In a state budget that contains $41.7 billion, you would think that $4 million would seem like a reasonably slim payout for poor, sick, elderly residents who benefit from getting care at home.

Yes, yes: $4 million here and $4 million there. Pretty soon it adds up. But at the expense of sick senior citizens?

Gov. Charlie Baker, a generally moderate Republican who gets along reasonably well with his Democratic Legislature, apparently saw higher priorities for the $4 million as he reviewed state spending for the year that began July 1, and so he cut rate increases in the senior care programs.

Happily, the Legislature has begun the process of restoring the money, with the House of Representatives already voting to overturn Baker’s budget veto.

The elder care vetoes, $2 million for adult foster care and $2 million for adult day-care programs, were among $49 million Baker slashed last week from the Legislature’s budget.

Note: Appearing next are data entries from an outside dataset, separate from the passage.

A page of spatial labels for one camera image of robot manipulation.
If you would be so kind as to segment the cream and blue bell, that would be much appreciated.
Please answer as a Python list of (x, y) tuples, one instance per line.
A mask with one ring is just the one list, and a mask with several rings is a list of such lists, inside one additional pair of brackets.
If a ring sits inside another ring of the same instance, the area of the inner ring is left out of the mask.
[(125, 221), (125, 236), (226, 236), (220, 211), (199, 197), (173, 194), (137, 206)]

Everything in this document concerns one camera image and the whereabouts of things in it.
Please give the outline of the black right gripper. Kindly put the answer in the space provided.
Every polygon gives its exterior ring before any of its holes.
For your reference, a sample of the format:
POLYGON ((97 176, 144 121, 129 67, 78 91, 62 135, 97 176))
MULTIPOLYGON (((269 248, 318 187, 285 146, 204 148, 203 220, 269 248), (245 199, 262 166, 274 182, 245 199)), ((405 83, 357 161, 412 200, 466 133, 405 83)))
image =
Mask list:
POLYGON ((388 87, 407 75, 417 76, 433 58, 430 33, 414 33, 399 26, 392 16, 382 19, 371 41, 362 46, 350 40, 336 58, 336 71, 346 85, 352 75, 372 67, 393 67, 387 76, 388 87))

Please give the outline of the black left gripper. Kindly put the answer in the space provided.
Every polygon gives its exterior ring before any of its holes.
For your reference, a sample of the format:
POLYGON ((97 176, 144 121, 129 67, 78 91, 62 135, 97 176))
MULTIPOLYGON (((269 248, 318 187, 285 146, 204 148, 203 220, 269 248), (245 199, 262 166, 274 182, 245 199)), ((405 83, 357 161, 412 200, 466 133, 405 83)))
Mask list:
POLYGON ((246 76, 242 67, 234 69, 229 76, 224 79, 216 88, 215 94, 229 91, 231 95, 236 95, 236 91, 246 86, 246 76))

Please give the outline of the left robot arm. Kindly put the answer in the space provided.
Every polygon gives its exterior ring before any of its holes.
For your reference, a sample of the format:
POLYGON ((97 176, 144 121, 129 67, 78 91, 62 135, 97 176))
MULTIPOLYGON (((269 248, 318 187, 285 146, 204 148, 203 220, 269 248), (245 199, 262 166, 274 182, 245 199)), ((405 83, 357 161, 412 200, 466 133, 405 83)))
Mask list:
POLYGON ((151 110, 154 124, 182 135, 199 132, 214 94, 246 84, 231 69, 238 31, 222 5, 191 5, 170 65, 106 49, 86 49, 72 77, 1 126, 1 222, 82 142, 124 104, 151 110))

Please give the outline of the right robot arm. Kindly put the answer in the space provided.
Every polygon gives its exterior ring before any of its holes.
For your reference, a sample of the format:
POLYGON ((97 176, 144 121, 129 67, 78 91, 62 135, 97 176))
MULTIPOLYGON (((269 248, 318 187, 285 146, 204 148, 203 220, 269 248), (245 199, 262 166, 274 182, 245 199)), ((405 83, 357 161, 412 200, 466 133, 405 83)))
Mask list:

Baker noted in his veto document that the two MassCare senior health budget items were “consistent” with his earlier budget recommendation. Consistent or not, the raises were greatly needed, according to advocates for the region’s elders.

“We haven’t had rate increases since 2012, and those increases were based on costs in 2009, so we are a little behind,” said Elaine T. Fluet, president and chief executive officer of GVNA Health Care programs in Greenfield and Athol.

The $2 million that was included in the Legislature’s budget “is not even getting us where we need to be, but it’s something,” said Fluet, explaining that the program operators had been asking for more than that for years. “The costs of delivering services has increased and increased, and changes to regulations have increased our staffing requirements. A lot of the programs have closed over the last couple of years because their agencies can’t take the loss….”

The Greenfield adult day program, which provides nursing, nutrition and activities for seniors and respite for at-home caregivers, serves about 30 people.

Al Norman of Greenfield, former executive director of the advocacy group Mass. Home Care, criticized Baker’s cuts, which he said run counter to Massachusetts helping keep seniors in their homes and out of institutions.

“I’m amazed the governor would veto them, and that they weren’t in his original budget,” said Norman. “We hear rhetoric about Massachusetts being an age-friendly state, where we’re shifting more people from institutions into the community. So this is totally inconsistent, and shortsighted.”

Similar to adult day care programs, adult family care programs — like the one run by LifePath in Franklin County — haven’t seen increases for years, Norman said.

The family-care programs pay caregivers to look after participants — both seniors and those with disabilities — with round-the-clock care in the home, thereby remaining in the community with a host family rather than in a nursing home or other institutional setting.

LifePath’s adult family care program, which serves about 150 people, “is one of the more cost-effective programs out there,” said LifePath Executive Director Barbara Bodzin. But without the raise, she said, what the state has been paying has made the service “cost-prohibitive to providers.”

We are gratified to see that while the governor may not quite understand the wealth of support these programs provide our needy, ailing senior citizens, at least our Legislature does.